-- DATASET SECTION follows --

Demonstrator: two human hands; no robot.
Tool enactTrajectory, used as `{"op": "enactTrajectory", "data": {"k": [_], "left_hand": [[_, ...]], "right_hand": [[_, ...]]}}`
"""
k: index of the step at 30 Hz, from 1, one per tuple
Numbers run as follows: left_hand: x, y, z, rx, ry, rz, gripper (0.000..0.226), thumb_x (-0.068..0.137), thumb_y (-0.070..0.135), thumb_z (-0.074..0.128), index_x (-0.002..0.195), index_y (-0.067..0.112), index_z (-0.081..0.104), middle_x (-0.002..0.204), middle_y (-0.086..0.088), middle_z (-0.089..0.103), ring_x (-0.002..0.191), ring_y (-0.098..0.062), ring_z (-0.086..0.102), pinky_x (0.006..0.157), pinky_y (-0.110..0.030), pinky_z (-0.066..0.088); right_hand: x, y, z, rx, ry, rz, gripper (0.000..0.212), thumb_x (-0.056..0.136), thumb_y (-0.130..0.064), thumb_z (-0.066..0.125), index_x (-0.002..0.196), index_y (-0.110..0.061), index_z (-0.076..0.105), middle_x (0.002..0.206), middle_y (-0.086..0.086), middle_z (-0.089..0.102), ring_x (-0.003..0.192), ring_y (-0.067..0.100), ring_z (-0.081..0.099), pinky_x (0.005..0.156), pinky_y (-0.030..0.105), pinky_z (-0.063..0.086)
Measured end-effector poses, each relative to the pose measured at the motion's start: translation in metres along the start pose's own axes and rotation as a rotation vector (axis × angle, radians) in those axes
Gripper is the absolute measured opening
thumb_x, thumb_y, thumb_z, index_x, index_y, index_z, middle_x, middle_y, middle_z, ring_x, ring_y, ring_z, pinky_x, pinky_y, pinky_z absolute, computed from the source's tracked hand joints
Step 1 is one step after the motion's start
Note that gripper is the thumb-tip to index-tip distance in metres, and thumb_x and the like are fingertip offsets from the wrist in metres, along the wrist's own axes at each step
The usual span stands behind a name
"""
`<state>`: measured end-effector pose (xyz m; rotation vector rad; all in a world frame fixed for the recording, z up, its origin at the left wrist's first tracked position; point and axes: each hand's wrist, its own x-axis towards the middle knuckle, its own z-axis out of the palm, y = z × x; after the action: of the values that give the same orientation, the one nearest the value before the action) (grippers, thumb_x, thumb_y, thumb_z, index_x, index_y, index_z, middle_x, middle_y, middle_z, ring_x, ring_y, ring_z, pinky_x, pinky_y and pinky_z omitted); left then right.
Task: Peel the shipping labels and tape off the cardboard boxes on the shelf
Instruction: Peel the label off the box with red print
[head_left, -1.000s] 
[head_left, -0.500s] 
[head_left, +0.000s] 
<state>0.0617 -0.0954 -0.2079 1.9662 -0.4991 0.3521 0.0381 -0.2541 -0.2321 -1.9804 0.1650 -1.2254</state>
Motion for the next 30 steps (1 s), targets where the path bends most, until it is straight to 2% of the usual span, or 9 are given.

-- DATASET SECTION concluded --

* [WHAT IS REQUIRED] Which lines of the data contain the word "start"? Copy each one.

* [RESULT OF THE TASK]
Measured end-effector poses, each relative to the pose measured at the motion's start: translation in metres along the start pose's own axes and rotation as a rotation vector (axis × angle, radians) in those axes
Step 1 is one step after the motion's start

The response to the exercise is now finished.